Zhenru Temple (真如寺 (Zhēnrú Sì)) is a Buddhist temple located in Putuo District of Shanghai, China. It is a Major National Historical and Cultural Site in Shanghai.

==Name==
The name "Zhenru" (真如) means "thusness" or "reality as it is" in Chinese, and comes from the Buddhist sutra Vijnaptimatratasiddhi-sastra or Cheng Wei-Shih Lun (成唯识论) in Chinese.

==History==
===Song dynasty===
In its first iteration, built in the Song dynasty (960-1276) it was called "Zhenru Yuan" (真如院) originally, and changed to "Zhenru Si" (真如寺) by monk Yong'an (永安) in the Jiading era (1208-1224) of the Southern Song dynasty (1127-1276).

===Yuan dynasty===
In 1320, during the reign of Ayurbarwada Buyantu Khan in the Mongolian ruling Yuan dynasty (1271-1368), monk Miaoxin (妙心) moved the temple to the present site.

===Ming dynasty===
Zhenru Temple has been repaired two times in the Ming dynasty (1368-1644), one in the Hongwu period (1368-1398) and the other in the Hongzhi period (1488-1505).

===Qing dynasty===
In 1860, in the reign of Xianfeng Emperor (1851-1861) of the Qing dynasty (1644-1911), the temple was devastated by the Taiping Rebellion.

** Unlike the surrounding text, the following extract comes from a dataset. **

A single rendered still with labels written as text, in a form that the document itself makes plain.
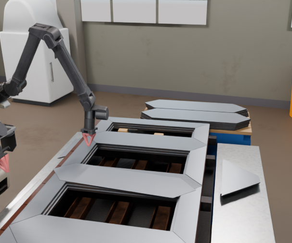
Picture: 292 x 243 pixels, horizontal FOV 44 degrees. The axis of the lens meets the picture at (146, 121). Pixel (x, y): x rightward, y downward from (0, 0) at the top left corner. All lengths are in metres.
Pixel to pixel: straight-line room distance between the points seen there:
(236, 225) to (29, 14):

===People's Republic of China===
In May 1959, it was authorized as a municipal cultural heritage building.

In 1966, Mao Zedong launched the Cultural Revolution. Statues and other works of art were either removed, damaged or destroyed by the Red Guards, including a Ming dynasty gilded copper statue of Maitreya and a Qing dynasty carved wood statue of Sakyamuni.

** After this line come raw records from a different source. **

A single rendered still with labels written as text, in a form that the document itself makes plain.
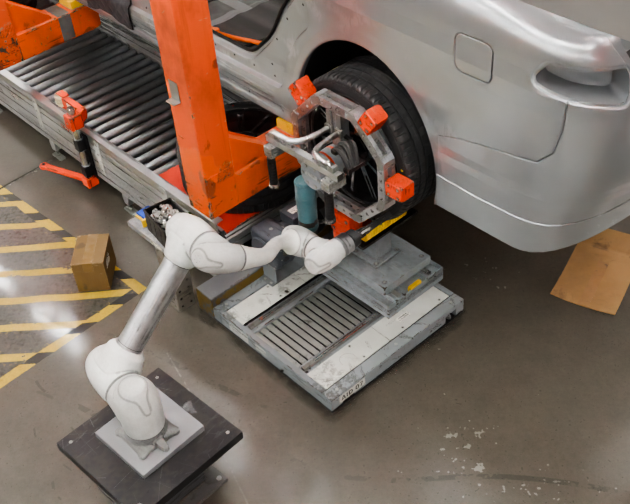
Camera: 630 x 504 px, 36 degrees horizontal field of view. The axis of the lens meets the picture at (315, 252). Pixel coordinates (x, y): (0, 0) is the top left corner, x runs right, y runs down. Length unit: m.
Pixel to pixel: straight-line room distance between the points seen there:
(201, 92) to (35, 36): 2.01
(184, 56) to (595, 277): 2.17
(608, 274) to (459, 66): 1.66
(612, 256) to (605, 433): 1.07
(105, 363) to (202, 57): 1.23
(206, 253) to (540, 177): 1.18
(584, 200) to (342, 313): 1.39
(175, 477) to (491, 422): 1.31
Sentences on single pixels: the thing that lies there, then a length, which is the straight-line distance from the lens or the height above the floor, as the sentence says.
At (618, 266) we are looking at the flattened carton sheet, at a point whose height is 0.01.
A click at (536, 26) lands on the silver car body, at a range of 3.18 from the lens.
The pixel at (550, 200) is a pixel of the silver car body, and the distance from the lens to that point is 3.44.
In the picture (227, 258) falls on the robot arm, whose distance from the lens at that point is 3.37.
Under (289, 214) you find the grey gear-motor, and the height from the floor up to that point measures 0.43.
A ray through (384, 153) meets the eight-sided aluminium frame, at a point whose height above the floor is 0.98.
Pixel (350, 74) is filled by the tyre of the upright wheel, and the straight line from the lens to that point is 3.84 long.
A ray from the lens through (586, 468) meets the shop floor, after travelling 3.95.
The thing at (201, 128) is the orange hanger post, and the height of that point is 0.99.
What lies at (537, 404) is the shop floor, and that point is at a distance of 4.12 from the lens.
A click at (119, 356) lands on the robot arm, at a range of 3.60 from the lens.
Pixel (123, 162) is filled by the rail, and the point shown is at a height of 0.37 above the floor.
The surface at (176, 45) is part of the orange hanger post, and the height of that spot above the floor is 1.37.
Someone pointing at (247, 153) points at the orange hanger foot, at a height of 0.73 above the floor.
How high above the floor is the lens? 3.14
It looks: 41 degrees down
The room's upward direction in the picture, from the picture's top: 5 degrees counter-clockwise

In 1979, the Shanghai Municipal Government refurbished and redecorated the temple, and used it as an ancient architecture exhibition hall.

In 1991, regular scripture lectures, meditation and other features of temple life were resumed.

In January 1992, Singaporean Buddhist monk Xingren (性仁) presented three jade statues of the Buddha and some Buddhist sutras to the temple.

On November 20, 1996, it has been designated as a "Major National Historical and Cultural Site in Shanghai" by the State Council of China.

==Architecture==
The existing main buildings include the Shanmen, Four Heavenly Kings Hall, Mahavira Hall and Guanyin Hall.

===Mahavira Hall===
The Mahavira Hall was built in 1320 during the Yuan dynasty (1271-1368). The hall is 13.4 m wide and 13 m deep with 16 wood pillars supporting the single eave gable and hip roof (单檐歇山顶). A 2.18 m and 2500 kg jade statue of Sakyamuni sits in the center of the hall.